*REQUIREMENT:*
Could you restate the data word for word?

*GIVEN DATA:*
________________________________________

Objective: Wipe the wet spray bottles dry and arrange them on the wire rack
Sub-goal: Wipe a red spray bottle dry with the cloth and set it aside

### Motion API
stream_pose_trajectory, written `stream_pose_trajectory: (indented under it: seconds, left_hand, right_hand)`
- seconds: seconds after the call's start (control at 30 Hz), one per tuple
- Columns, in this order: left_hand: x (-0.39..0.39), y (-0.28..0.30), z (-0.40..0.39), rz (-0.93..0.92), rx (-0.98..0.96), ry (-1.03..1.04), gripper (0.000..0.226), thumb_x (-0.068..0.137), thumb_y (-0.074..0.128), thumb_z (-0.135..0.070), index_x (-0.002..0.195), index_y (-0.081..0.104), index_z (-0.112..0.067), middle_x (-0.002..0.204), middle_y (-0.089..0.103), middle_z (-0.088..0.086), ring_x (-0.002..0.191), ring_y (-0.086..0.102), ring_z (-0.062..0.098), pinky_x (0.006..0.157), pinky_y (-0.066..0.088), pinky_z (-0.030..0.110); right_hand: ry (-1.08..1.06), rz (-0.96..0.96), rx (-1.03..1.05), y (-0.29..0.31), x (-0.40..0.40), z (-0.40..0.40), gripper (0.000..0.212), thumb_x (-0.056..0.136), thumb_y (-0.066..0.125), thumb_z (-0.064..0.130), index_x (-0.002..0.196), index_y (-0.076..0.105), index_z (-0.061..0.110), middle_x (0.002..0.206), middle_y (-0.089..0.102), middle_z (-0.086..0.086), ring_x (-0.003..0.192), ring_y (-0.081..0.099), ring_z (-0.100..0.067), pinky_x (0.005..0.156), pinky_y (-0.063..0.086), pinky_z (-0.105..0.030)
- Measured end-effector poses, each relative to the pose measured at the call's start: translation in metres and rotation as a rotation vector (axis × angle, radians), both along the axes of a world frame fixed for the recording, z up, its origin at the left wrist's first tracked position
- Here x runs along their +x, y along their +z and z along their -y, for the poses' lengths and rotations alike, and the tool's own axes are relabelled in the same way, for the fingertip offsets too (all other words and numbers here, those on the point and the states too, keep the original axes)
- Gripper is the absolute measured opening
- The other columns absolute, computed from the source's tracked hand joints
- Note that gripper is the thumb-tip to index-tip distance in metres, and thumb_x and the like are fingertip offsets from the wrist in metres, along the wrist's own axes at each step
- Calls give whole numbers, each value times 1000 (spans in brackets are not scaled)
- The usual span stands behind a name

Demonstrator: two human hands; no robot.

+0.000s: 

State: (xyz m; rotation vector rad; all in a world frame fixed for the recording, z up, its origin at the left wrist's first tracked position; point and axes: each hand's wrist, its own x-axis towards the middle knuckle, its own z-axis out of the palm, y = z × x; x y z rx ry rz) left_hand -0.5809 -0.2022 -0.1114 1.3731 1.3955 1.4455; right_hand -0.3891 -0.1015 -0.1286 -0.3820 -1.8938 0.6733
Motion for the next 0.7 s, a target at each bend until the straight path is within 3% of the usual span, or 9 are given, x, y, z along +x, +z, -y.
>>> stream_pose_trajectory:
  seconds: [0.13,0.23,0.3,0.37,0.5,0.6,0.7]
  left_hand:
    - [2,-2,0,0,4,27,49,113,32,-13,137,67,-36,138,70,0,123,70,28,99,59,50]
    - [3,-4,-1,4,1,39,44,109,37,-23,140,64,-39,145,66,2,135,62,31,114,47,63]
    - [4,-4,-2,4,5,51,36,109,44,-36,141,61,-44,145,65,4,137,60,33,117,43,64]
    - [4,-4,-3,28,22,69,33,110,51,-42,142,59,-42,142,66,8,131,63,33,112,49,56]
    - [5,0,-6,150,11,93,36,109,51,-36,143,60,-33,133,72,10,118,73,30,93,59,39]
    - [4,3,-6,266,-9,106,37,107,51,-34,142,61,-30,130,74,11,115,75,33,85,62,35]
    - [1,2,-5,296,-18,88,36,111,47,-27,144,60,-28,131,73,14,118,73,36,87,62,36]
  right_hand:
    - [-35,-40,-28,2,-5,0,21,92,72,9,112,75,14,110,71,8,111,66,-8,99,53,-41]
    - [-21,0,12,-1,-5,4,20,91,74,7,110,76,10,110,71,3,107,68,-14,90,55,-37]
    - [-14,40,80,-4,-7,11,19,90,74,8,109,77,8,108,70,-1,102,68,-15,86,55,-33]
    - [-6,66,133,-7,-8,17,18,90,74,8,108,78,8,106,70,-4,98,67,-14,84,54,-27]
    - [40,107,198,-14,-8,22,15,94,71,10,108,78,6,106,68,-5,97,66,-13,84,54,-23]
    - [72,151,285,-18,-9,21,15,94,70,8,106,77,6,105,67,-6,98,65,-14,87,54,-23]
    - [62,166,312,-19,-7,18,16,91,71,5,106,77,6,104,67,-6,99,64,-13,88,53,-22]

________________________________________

*TASK ANSWER:*
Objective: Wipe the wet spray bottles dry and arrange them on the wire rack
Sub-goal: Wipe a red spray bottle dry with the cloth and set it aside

### Motion API
stream_pose_trajectory, written `stream_pose_trajectory: (indented under it: seconds, left_hand, right_hand)`
- seconds: seconds after the call's start (control at 30 Hz), one per tuple
- Columns, in this order: left_hand: x (-0.39..0.39), y (-0.28..0.30), z (-0.40..0.39), rz (-0.93..0.92), rx (-0.98..0.96), ry (-1.03..1.04), gripper (0.000..0.226), thumb_x (-0.068..0.137), thumb_y (-0.074..0.128), thumb_z (-0.135..0.070), index_x (-0.002..0.195), index_y (-0.081..0.104), index_z (-0.112..0.067), middle_x (-0.002..0.204), middle_y (-0.089..0.103), middle_z (-0.088..0.086), ring_x (-0.002..0.191), ring_y (-0.086..0.102), ring_z (-0.062..0.098), pinky_x (0.006..0.157), pinky_y (-0.066..0.088), pinky_z (-0.030..0.110); right_hand: ry (-1.08..1.06), rz (-0.96..0.96), rx (-1.03..1.05), y (-0.29..0.31), x (-0.40..0.40), z (-0.40..0.40), gripper (0.000..0.212), thumb_x (-0.056..0.136), thumb_y (-0.066..0.125), thumb_z (-0.064..0.130), index_x (-0.002..0.196), index_y (-0.076..0.105), index_z (-0.061..0.110), middle_x (0.002..0.206), middle_y (-0.089..0.102), middle_z (-0.086..0.086), ring_x (-0.003..0.192), ring_y (-0.081..0.099), ring_z (-0.100..0.067), pinky_x (0.005..0.156), pinky_y (-0.063..0.086), pinky_z (-0.105..0.030)
- Measured end-effector poses, each relative to the pose measured at the call's start: translation in metres and rotation as a rotation vector (axis × angle, radians), both along the axes of a world frame fixed for the recording, z up, its origin at the left wrist's first tracked position
- Here x runs along their +x, y along their +z and z along their -y, for the poses' lengths and rotations alike, and the tool's own axes are relabelled in the same way, for the fingertip offsets too (all other words and numbers here, those on the point and the states too, keep the original axes)
- Gripper is the absolute measured opening
- The other columns absolute, computed from the source's tracked hand joints
- Note that gripper is the thumb-tip to index-tip distance in metres, and thumb_x and the like are fingertip offsets from the wrist in metres, along the wrist's own axes at each step
- Calls give whole numbers, each value times 1000 (spans in brackets are not scaled)
- The usual span stands behind a name

Demonstrator: two human hands; no robot.

+0.000s: 

State: (xyz m; rotation vector rad; all in a world frame fixed for the recording, z up, its origin at the left wrist's first tracked position; point and axes: each hand's wrist, its own x-axis towards the middle knuckle, its own z-axis out of the palm, y = z × x; x y z rx ry rz) left_hand -0.5809 -0.2022 -0.1114 1.3731 1.3955 1.4455; right_hand -0.3891 -0.1015 -0.1286 -0.3820 -1.8938 0.6733
Motion for the next 0.7 s, a target at each bend until the straight path is within 3% of the usual span, or 9 are given, x, y, z along +x, +z, -y.
>>> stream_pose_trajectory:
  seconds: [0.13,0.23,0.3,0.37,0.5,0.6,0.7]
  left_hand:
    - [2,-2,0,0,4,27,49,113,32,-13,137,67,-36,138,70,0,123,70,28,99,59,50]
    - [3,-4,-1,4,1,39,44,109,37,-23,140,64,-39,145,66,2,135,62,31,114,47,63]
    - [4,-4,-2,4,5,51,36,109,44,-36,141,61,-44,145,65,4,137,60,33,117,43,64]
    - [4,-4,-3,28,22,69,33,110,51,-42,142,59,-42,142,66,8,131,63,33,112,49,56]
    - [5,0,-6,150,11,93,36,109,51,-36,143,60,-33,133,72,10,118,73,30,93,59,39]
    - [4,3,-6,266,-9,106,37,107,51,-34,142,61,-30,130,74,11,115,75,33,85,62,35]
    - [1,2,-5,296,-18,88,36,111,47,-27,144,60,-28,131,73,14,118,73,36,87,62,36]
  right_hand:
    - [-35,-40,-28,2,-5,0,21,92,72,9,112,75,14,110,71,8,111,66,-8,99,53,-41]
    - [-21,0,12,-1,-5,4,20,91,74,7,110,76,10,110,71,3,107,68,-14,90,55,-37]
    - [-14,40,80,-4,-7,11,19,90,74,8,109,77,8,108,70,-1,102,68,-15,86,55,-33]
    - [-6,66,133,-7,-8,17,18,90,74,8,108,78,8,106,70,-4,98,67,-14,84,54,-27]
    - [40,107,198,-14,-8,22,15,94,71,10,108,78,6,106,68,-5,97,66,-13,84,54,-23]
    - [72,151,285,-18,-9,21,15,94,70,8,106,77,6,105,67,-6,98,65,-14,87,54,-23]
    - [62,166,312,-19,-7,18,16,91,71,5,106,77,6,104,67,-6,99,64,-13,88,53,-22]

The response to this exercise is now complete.